In a whitewashed building in Nairobi’s industrial area, scores of women are sewing handbags for some of fashion’s best-known labels. But as their machines clack rhythmically they are also crafting a new future for themselves.
On a table by the open door there is a pile of Vivienne Westwood cloth totes, and the vivid colors of Carmina Campus bags by Ilaria Venturini Fendi spill across a bench.
Nairobi’s Hub workshop is the heartbeat of Ethical Fashion Africa, a not-for-profit group created by the International Trade Center, a joint UN and World Trade Organization body, to empower marginalized people by linking them up with fashion houses and distributors.
Photo: Reuters
The women are from some of Nairobi’s most deprived areas — Kibera, Korogocho, Dagoretti and others. The production room hums as ceiling fans slice the muggy air of Kenya’s rainy season. Thousands more work from home on the bags and accessories that will end up in designer stores across the world.
Joyce Kamau, a single mother with two children, works as a supervisor. She started at Ethical Fashion Africa two years ago and says she can now provide for her family’s basic needs. “We didn’t know we could get to this,” she says, gesturing to some startlingly bright machine embroidery. She said others in the group once found the work difficult but, she said: “I encourage them and I inspire them.”

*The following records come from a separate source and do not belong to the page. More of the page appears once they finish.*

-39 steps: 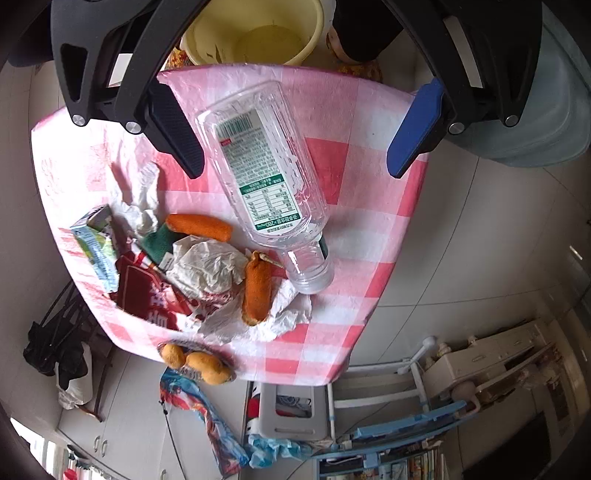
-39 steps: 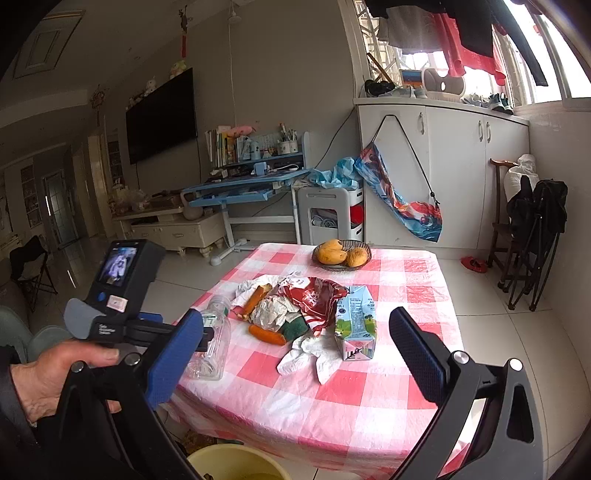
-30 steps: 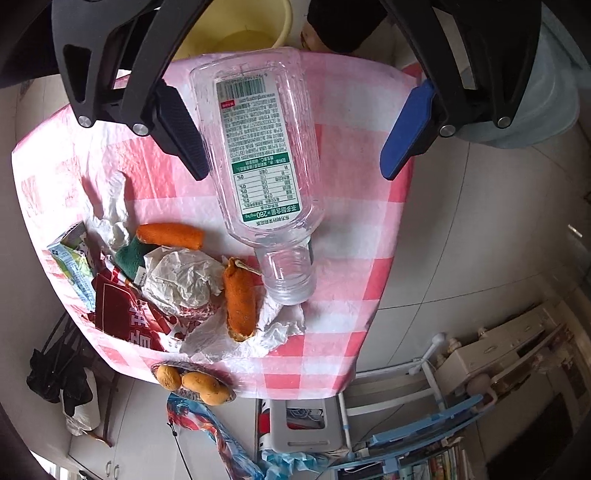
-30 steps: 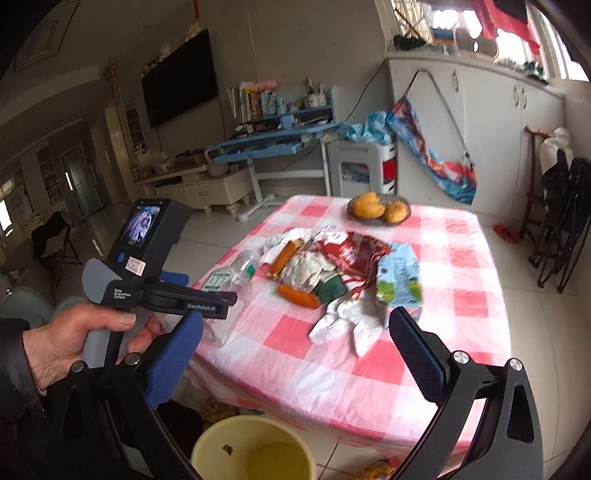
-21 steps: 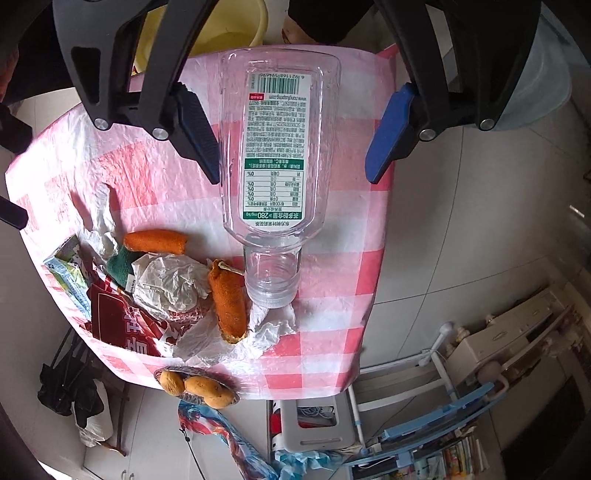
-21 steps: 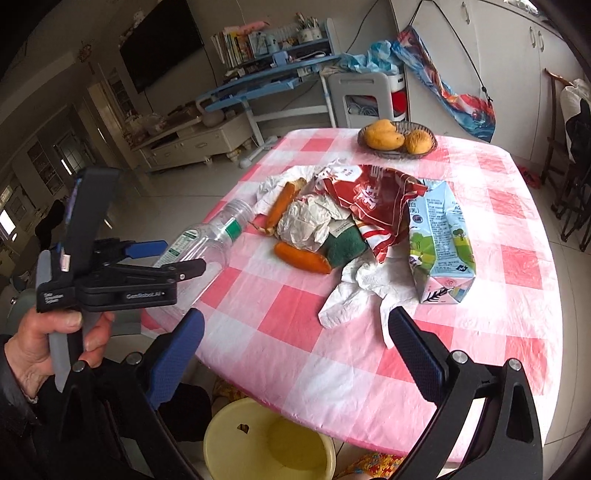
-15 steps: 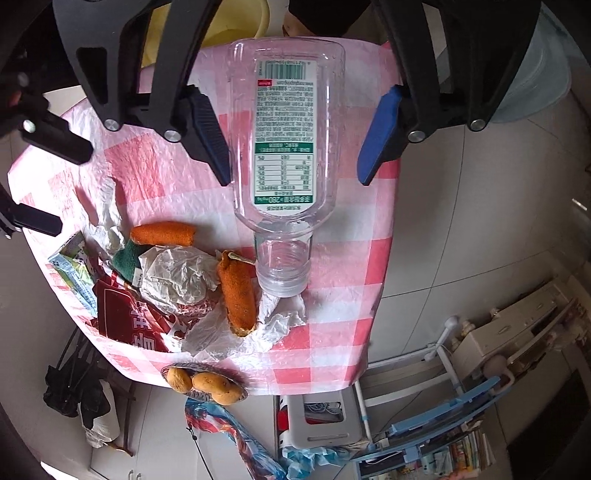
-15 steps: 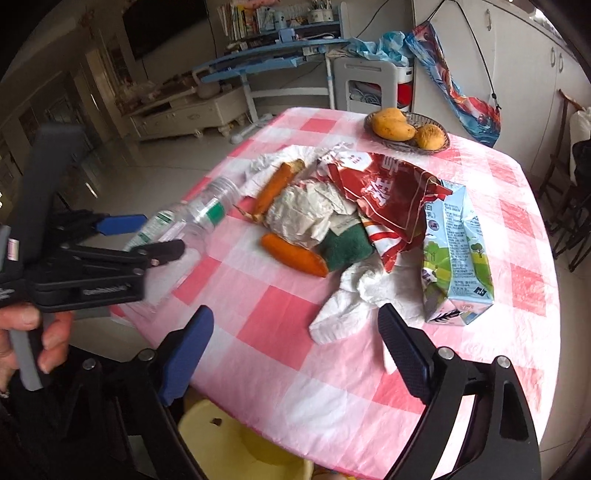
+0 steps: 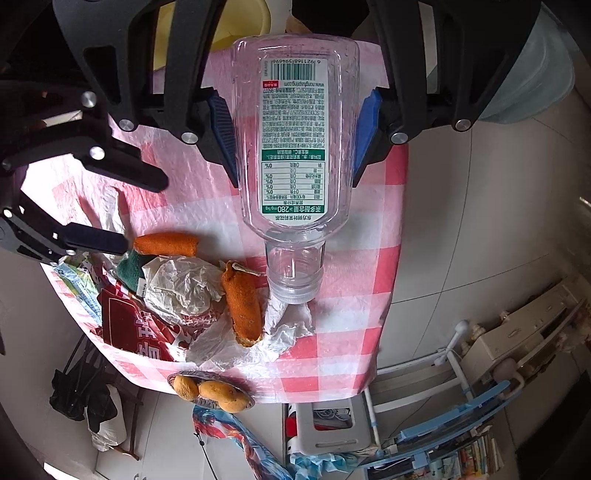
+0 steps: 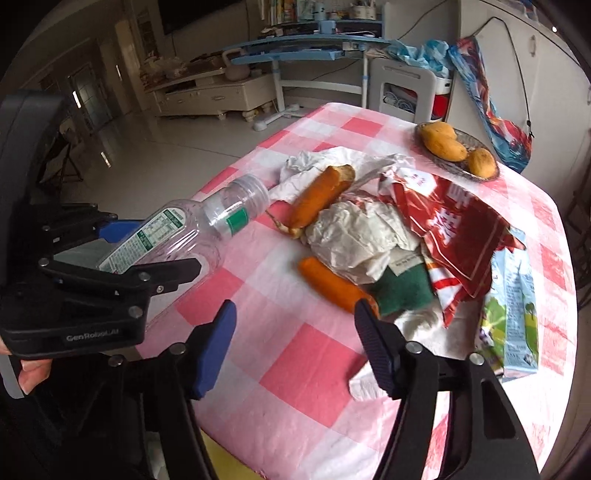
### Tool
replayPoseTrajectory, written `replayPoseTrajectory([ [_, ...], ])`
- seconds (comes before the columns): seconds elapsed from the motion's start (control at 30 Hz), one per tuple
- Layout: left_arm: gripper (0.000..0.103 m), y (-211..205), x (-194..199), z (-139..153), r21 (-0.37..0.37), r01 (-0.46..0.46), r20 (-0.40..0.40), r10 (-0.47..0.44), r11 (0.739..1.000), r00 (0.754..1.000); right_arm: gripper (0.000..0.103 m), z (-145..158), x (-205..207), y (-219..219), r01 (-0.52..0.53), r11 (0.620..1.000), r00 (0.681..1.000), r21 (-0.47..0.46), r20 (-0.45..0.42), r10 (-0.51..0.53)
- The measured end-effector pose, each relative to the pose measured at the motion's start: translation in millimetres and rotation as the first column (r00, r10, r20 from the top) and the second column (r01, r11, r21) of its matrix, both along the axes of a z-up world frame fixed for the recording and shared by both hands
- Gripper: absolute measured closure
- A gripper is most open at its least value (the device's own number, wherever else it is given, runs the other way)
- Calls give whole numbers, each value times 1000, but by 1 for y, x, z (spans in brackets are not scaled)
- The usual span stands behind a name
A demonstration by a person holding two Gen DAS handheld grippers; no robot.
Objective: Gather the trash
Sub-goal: 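Grasp the orange bread stick with the right tool while the left holds the clear bottle, then carry the bread stick to the yellow bucket and open the right tool while the left carries the bottle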
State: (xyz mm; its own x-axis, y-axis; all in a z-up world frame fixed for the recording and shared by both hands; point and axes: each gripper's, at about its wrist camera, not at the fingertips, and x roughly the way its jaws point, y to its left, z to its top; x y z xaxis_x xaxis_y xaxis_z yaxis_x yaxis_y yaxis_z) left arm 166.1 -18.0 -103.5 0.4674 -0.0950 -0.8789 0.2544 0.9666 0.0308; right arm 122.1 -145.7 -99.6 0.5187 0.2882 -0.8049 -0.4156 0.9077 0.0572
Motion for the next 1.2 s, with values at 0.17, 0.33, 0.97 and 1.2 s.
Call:
replayPoseTrajectory([
  [0.17, 49, 2, 1, -2, 4, 13, -8, -13, 1000, 1000, 51, -12, 23, 2, -6, 999, 1000, -39, -26, 5],
  [0.33, 49, 1, 7, -7, 20, 5, -23, -5, 1000, 1000, 52, -17, 36, -5, 20, 998, 999, -67, -35, -22],
  [0.97, 51, 28, 6, 13, -149, -48, -6, 48, 988, 999, 86, -1, -7, -11, 13, 996, 998, 91, -70, -7],
  [1.2, 51, 36, -11, 27, -177, -57, 46, 66, 983, 997, 86, 11, -46, -6, -22, 978, 997, 210, -73, 39],
])
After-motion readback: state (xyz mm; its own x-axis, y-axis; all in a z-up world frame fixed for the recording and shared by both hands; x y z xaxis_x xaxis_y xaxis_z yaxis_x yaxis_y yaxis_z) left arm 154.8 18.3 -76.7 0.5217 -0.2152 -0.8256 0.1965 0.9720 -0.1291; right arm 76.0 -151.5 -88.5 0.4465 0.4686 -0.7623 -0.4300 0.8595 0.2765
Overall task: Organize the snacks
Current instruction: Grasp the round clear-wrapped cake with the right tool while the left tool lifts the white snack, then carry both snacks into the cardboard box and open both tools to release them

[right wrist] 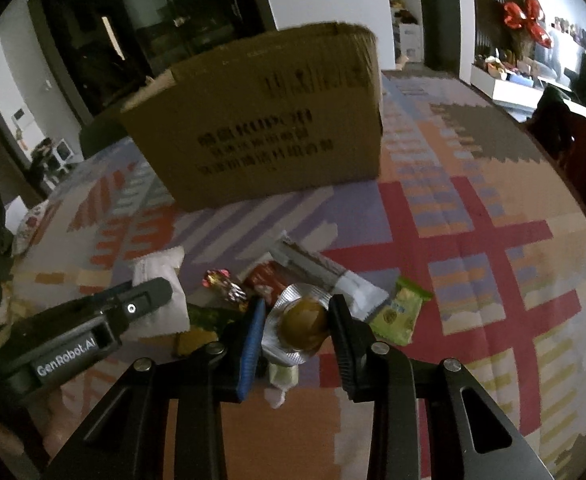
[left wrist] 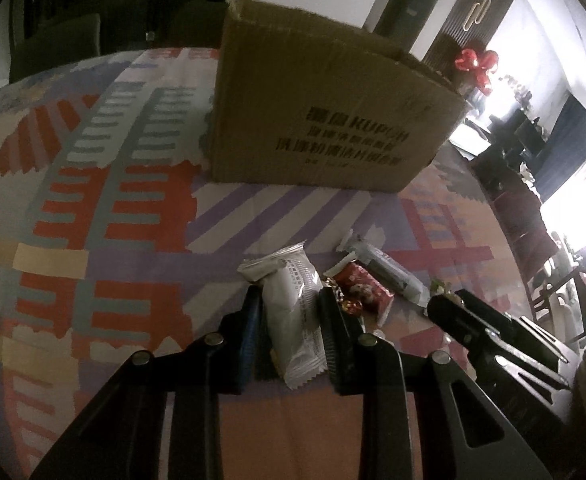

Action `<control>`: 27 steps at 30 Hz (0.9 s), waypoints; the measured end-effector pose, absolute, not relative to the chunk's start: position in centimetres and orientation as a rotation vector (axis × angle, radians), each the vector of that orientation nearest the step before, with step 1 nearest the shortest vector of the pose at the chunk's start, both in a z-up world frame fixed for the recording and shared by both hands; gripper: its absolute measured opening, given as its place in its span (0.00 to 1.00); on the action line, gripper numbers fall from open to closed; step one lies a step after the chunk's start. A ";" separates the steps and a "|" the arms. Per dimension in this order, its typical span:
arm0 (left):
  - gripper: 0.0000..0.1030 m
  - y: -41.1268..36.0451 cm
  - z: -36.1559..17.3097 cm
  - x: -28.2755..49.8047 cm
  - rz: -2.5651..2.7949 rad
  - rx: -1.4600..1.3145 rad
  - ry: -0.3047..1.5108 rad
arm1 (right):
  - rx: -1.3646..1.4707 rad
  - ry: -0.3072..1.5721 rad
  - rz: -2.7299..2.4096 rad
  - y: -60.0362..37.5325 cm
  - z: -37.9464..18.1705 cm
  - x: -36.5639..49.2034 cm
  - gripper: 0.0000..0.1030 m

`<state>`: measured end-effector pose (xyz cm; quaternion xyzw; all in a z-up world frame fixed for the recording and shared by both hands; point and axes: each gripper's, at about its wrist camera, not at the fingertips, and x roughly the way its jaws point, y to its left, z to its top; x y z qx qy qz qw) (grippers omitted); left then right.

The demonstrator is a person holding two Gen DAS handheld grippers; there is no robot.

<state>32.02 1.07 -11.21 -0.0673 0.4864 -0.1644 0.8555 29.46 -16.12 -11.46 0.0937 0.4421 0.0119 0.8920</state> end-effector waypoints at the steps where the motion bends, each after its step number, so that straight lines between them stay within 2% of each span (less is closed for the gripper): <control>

The slogan adopted by Ethical Fashion Africa is “not charity, just work.” The factory is hidden away at the back of the GoDown, a thriving community of artists and musicians on the edge of Nairobi. As well as Westwood and Fendi, Stella McCartney sources work here, as do European distributors such as the Italian retailer Coop. There are plans to move into the US next year through a deal with Wal-Mart to distribute products online.
Westwood’s involvement has made the biggest media splash. In August she launched, from Nairobi, a collection of bags called Handmade with Love, and she also filmed her autumn campaign in the city.
“Vivienne has a long-term commitment, which is good ... now the next step is to start growing together to expand,” said Simone Cipriani, head of the International Trade Center’s poor communities and trade program.
About 5,000 people in Kenya are involved with the initiative and 90 percent of them are women, mostly from disadvantaged or isolated communities in Nairobi and beyond.
Training is key; before they are assigned an order the women are instructed on what to do. The training builds on existing skills such as sewing and tailoring. The women earn money, but more than that they learn techniques that will serve them in the future.
As for the fashion houses, the deal suits them too. “They get unique products ... that are worth the money. And, on top of that, they get a beautiful story of responsibility,” Cipriani said.
Fashion is fickle: hemlines rise and fall and what was in is very soon out. But Cipriani says this actually works to the project’s advantage and helps it achieve all-important sustainability. “The fact that it changes provides new work every six months. The technical capacities never change but with these we can do new work.”
Jeremy Brown, product development adviser for the International Trade Center’s Ethical Fashion Initiative, is working with a team of 10 Kenyans to do himself out of a job.
He rummages in a box in his cramped atelier and pulls out a Westwood bag with an orb emblem made from the recycled brass of old taps. Another Westwood bag is lined with old shirts, bought in the secondhand clothes markets of Nairobi. Recycled safari tents, end-of-line canvas and old street banners are all also used in products.
Vincent Oduor, the Hub’s human resources manager, grew up in Korogocho shanty town and knows how to quantify the human bottom line of this collaboration between two worlds. The 30-year-old breathes life into the “not charity, just work” motto. “It’s very rare for people from Korogocho to get employment. We suffer from social labels,” he said. “For [these women] the real joy is based on the dignity they find in working.”